Problem details => Retype, exactly as they appear below, the lines between the line holding "Highlight person's left forearm." and the line holding "Highlight seated person black hair.", both ends included.
▬▬▬
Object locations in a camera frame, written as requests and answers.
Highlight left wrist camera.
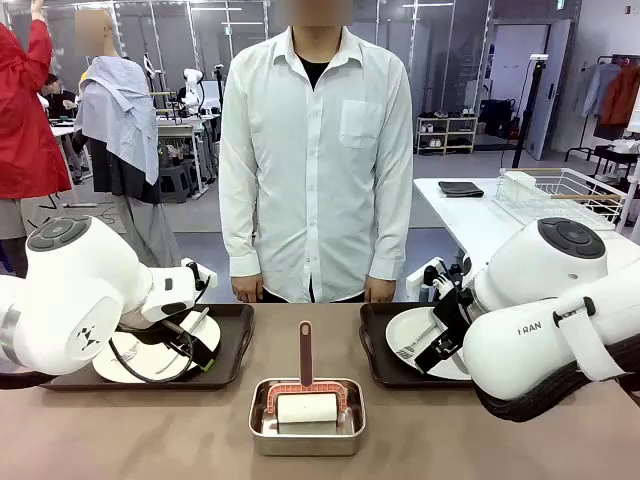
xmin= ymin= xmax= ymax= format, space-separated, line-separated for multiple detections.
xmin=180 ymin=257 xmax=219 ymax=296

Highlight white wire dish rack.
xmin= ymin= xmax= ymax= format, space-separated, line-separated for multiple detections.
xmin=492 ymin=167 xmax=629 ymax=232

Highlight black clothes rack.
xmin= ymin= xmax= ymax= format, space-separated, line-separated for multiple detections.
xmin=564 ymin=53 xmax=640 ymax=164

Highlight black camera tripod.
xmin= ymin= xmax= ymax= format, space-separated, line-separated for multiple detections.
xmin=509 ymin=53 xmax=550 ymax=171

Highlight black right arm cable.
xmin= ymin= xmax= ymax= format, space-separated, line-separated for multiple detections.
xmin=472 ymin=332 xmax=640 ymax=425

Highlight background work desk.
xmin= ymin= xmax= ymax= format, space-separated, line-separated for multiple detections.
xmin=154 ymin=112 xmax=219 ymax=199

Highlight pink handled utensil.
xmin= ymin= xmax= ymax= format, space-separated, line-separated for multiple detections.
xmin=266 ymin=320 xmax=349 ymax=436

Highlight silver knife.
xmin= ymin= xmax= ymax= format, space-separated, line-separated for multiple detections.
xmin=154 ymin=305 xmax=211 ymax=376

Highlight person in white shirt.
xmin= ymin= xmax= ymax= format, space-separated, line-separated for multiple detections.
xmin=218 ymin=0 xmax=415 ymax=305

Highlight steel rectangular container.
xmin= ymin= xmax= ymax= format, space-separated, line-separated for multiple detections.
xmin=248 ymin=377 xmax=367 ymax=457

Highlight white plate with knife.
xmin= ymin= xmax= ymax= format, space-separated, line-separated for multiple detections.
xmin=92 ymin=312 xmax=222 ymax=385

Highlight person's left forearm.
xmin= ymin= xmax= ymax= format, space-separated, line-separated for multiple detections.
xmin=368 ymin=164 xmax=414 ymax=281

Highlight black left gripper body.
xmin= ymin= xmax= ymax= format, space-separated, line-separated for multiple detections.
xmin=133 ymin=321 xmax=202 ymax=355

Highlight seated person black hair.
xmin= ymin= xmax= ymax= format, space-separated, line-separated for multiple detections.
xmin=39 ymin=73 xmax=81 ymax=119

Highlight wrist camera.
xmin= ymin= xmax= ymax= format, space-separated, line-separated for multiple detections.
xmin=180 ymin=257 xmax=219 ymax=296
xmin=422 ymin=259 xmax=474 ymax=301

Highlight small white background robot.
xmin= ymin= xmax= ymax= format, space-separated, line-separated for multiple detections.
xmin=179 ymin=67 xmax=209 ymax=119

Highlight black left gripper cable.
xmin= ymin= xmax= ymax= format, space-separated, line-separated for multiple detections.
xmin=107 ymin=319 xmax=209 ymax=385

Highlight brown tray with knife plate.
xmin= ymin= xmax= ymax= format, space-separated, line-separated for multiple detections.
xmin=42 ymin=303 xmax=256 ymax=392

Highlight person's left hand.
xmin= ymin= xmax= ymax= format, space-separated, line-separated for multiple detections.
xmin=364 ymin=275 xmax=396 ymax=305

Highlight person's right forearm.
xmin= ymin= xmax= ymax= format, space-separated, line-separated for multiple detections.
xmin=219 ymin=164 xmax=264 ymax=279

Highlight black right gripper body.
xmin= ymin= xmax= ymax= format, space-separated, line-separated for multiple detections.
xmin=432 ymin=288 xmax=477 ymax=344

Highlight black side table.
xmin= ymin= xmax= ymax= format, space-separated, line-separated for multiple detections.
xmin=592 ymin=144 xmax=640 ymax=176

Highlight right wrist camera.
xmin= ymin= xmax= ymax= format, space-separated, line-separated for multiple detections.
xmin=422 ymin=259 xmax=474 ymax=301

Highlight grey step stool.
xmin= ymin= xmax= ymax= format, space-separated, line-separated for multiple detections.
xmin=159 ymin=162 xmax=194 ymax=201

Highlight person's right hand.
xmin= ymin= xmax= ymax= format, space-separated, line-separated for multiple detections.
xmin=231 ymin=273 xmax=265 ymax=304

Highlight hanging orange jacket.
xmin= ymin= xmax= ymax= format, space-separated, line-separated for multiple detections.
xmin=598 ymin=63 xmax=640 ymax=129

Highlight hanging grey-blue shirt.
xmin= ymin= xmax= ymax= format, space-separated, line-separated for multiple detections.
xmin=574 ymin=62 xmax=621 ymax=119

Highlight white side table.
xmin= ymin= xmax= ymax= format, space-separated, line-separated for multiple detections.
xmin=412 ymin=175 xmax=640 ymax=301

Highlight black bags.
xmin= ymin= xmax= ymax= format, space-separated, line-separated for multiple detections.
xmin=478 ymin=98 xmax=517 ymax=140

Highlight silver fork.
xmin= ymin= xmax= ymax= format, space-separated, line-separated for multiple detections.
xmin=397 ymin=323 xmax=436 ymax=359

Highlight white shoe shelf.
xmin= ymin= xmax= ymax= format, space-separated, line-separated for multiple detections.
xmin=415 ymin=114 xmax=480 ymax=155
▬▬▬
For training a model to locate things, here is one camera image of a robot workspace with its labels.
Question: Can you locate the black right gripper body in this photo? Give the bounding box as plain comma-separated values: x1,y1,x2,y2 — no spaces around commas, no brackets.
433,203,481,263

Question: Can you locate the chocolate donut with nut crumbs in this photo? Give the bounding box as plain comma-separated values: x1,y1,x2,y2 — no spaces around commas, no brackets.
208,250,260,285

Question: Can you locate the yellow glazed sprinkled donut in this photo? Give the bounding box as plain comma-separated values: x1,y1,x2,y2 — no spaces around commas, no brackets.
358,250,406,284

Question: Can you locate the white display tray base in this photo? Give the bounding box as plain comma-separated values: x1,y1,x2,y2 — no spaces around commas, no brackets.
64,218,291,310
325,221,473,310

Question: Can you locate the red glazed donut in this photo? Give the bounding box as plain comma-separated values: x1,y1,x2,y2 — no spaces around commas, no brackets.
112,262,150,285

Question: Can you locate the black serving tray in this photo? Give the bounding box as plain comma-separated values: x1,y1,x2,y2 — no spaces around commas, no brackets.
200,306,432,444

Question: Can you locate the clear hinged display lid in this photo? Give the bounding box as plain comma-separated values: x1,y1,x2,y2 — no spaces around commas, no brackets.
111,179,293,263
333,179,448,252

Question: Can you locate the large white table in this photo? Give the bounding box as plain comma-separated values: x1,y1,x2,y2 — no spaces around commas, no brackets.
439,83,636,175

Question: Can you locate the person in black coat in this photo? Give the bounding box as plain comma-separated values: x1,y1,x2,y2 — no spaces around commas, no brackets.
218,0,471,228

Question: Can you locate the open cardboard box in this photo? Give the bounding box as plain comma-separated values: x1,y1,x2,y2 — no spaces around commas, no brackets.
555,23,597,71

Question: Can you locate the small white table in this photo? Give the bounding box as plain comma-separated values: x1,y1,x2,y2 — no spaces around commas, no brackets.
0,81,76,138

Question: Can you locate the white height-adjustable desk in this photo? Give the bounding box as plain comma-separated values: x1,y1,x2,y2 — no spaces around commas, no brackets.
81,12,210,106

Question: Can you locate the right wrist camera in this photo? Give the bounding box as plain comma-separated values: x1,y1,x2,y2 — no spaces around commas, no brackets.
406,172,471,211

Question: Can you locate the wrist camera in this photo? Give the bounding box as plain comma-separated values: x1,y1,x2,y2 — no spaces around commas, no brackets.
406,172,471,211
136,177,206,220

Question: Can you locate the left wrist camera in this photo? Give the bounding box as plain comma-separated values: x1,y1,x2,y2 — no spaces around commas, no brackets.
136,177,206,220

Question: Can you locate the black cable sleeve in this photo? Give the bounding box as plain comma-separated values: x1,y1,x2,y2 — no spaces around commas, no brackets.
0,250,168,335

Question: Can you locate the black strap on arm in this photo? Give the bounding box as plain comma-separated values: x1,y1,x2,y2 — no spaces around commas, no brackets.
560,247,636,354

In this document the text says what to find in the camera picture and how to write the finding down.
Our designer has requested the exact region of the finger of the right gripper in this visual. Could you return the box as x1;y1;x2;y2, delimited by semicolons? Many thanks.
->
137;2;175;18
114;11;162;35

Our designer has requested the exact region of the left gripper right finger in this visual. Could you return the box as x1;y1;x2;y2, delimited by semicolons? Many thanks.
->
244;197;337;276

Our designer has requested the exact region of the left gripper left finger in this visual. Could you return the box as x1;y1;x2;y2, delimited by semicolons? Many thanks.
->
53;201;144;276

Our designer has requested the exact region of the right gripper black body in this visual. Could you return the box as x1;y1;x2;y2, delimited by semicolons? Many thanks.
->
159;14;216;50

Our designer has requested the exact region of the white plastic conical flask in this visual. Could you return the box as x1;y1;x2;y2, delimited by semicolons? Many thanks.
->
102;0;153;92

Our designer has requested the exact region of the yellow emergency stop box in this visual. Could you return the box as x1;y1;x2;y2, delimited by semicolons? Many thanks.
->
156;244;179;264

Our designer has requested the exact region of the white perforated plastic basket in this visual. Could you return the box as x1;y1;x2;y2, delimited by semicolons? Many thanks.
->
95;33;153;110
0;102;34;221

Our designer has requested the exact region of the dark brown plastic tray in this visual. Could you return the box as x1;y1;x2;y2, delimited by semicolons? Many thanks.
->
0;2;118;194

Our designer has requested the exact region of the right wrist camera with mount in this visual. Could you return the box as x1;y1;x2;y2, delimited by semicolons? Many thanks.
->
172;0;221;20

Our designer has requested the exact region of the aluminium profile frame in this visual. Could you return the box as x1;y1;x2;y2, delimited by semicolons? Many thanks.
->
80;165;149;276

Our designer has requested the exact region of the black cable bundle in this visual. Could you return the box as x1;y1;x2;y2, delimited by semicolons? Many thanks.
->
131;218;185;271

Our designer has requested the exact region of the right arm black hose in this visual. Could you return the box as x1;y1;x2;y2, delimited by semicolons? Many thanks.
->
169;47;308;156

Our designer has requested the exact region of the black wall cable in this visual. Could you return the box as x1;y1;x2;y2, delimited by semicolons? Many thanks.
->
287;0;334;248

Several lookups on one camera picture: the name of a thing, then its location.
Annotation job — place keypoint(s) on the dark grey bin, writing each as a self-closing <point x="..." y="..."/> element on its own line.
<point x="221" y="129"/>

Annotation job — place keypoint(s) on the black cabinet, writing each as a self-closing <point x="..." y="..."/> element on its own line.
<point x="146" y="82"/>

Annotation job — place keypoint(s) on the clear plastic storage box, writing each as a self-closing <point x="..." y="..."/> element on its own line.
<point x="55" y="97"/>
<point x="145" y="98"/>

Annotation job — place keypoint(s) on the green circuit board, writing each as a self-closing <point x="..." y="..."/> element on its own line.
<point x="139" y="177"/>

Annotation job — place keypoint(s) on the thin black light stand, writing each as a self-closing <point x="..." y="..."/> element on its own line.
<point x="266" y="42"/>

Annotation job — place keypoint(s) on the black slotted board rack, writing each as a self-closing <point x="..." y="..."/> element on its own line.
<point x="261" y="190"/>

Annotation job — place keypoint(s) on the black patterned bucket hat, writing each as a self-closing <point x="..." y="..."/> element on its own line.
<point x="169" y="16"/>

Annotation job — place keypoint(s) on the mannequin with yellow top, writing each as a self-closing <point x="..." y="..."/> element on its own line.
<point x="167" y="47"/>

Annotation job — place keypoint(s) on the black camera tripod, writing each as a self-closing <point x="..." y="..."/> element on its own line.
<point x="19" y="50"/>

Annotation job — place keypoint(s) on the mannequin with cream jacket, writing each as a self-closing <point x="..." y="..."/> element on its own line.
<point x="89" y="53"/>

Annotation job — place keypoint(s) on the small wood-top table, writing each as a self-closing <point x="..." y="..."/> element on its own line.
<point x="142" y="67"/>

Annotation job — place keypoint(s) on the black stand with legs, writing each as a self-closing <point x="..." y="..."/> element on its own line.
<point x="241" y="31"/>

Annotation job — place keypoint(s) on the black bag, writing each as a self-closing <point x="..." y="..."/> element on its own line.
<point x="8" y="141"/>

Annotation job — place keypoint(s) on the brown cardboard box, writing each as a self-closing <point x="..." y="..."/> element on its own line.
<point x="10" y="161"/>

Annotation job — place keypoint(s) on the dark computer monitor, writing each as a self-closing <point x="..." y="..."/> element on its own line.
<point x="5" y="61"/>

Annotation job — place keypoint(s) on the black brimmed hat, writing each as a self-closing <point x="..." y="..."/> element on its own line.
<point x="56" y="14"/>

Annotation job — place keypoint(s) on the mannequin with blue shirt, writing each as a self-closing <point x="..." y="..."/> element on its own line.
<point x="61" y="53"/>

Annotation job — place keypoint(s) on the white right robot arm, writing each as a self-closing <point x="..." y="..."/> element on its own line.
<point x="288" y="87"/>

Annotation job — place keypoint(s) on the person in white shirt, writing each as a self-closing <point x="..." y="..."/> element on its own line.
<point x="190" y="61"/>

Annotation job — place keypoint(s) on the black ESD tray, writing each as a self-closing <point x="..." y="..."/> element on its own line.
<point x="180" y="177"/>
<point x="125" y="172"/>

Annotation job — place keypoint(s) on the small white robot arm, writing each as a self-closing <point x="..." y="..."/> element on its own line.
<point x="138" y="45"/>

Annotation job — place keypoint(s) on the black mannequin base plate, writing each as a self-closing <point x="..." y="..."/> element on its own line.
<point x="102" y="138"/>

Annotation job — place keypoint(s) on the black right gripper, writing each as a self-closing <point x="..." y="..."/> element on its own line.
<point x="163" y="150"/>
▬▬▬
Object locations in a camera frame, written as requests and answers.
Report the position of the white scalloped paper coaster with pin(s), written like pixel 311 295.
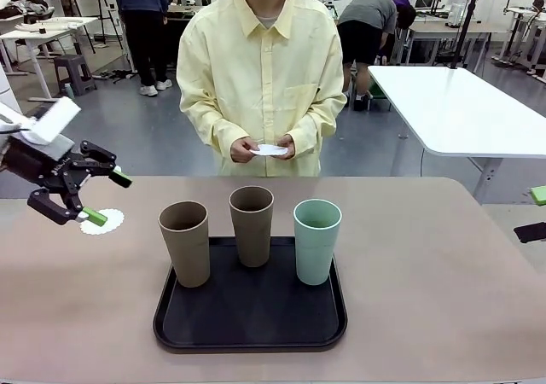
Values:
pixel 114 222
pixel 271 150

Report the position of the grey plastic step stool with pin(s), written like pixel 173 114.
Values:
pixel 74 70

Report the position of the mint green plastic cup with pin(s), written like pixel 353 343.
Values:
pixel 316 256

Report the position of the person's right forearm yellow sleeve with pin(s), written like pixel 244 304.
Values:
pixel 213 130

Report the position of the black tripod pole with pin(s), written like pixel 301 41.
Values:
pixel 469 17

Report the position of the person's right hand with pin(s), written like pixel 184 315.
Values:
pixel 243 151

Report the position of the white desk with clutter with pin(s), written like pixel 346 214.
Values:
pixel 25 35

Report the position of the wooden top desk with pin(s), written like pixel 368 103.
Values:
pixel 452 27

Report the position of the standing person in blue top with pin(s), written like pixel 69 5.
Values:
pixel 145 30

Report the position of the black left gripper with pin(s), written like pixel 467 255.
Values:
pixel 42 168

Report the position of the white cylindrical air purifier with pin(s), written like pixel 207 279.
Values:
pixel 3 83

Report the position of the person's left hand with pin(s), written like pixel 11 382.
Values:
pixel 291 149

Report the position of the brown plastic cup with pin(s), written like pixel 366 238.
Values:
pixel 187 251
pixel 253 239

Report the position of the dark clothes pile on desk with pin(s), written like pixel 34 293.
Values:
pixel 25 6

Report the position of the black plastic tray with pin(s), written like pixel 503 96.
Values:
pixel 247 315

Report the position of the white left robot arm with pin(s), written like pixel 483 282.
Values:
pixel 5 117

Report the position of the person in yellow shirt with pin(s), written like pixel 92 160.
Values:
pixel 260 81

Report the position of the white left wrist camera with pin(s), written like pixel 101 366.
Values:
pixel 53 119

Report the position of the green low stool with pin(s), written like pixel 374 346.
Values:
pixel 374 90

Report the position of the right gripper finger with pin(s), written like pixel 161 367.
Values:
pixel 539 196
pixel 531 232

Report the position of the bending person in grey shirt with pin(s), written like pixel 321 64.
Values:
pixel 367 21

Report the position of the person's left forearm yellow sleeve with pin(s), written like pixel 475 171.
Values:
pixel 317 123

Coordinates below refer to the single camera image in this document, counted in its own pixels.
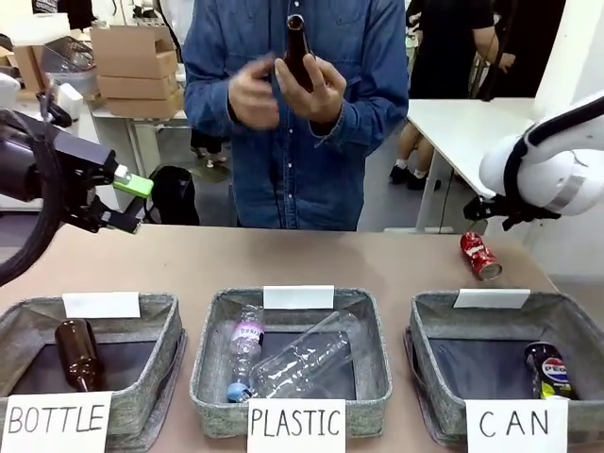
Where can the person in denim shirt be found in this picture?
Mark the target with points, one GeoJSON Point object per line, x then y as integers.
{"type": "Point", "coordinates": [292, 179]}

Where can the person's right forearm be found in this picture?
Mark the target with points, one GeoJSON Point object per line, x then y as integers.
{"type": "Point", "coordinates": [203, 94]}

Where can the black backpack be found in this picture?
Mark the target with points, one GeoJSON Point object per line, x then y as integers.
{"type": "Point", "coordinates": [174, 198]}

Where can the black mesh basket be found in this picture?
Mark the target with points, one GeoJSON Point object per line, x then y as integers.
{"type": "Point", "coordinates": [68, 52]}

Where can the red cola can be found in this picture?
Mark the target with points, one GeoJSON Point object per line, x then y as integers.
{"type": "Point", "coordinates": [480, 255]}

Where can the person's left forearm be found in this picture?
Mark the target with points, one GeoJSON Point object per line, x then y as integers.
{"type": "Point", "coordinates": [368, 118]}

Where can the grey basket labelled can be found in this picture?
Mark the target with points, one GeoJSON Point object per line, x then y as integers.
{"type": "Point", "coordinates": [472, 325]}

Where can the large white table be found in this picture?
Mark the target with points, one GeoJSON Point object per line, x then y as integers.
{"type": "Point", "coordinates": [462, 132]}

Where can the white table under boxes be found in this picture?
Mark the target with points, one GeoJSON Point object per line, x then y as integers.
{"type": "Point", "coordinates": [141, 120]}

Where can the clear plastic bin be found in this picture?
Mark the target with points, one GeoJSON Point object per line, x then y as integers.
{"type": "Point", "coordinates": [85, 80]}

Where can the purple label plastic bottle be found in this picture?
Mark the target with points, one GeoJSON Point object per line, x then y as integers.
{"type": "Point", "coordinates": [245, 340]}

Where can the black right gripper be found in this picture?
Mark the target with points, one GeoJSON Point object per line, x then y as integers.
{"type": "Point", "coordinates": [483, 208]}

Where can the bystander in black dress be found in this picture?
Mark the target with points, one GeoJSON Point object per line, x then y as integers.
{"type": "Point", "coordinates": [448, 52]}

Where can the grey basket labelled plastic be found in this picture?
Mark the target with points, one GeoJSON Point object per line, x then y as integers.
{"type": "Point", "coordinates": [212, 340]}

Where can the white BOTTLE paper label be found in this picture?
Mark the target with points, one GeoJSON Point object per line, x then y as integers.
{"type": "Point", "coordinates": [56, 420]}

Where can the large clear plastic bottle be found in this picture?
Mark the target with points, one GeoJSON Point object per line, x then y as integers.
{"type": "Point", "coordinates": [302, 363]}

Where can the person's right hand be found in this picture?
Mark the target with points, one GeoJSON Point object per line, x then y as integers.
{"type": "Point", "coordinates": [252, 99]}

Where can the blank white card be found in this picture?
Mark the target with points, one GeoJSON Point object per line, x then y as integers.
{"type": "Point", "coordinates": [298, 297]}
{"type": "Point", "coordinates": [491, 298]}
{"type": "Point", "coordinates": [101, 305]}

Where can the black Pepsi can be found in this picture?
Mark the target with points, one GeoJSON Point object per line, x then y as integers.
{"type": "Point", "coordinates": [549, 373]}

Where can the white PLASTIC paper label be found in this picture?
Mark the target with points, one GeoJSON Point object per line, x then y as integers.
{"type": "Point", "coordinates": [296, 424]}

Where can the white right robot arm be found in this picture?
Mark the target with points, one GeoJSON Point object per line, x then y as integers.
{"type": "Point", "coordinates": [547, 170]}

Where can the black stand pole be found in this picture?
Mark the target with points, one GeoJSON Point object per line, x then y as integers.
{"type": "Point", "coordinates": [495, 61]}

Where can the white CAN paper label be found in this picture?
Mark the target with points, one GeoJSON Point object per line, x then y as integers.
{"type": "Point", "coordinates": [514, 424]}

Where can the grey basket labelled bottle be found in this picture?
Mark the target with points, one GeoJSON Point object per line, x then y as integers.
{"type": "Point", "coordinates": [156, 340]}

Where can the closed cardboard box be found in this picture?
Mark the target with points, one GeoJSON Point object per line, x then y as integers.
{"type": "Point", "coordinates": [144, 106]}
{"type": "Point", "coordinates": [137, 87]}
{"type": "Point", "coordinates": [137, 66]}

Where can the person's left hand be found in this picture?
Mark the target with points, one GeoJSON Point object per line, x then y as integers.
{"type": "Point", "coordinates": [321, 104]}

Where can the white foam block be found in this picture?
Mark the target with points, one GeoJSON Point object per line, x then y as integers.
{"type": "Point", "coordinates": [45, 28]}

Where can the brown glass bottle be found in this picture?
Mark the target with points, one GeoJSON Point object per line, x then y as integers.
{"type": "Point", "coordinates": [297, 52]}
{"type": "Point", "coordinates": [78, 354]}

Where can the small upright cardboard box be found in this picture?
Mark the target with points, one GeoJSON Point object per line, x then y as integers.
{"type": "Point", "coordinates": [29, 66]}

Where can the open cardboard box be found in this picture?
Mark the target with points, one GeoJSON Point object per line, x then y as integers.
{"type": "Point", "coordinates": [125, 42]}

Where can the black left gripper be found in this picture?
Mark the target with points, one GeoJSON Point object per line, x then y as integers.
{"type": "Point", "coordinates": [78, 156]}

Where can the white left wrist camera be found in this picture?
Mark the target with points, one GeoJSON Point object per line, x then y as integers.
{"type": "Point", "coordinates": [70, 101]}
▬▬▬
Answer below =>
Highlight person's left forearm.
xmin= ymin= xmax= ymax= format, space-separated, line-separated for multiple detections.
xmin=368 ymin=164 xmax=414 ymax=281

Highlight black left gripper body.
xmin= ymin= xmax= ymax= format, space-separated, line-separated for multiple detections.
xmin=133 ymin=321 xmax=202 ymax=355

Highlight seated person black hair.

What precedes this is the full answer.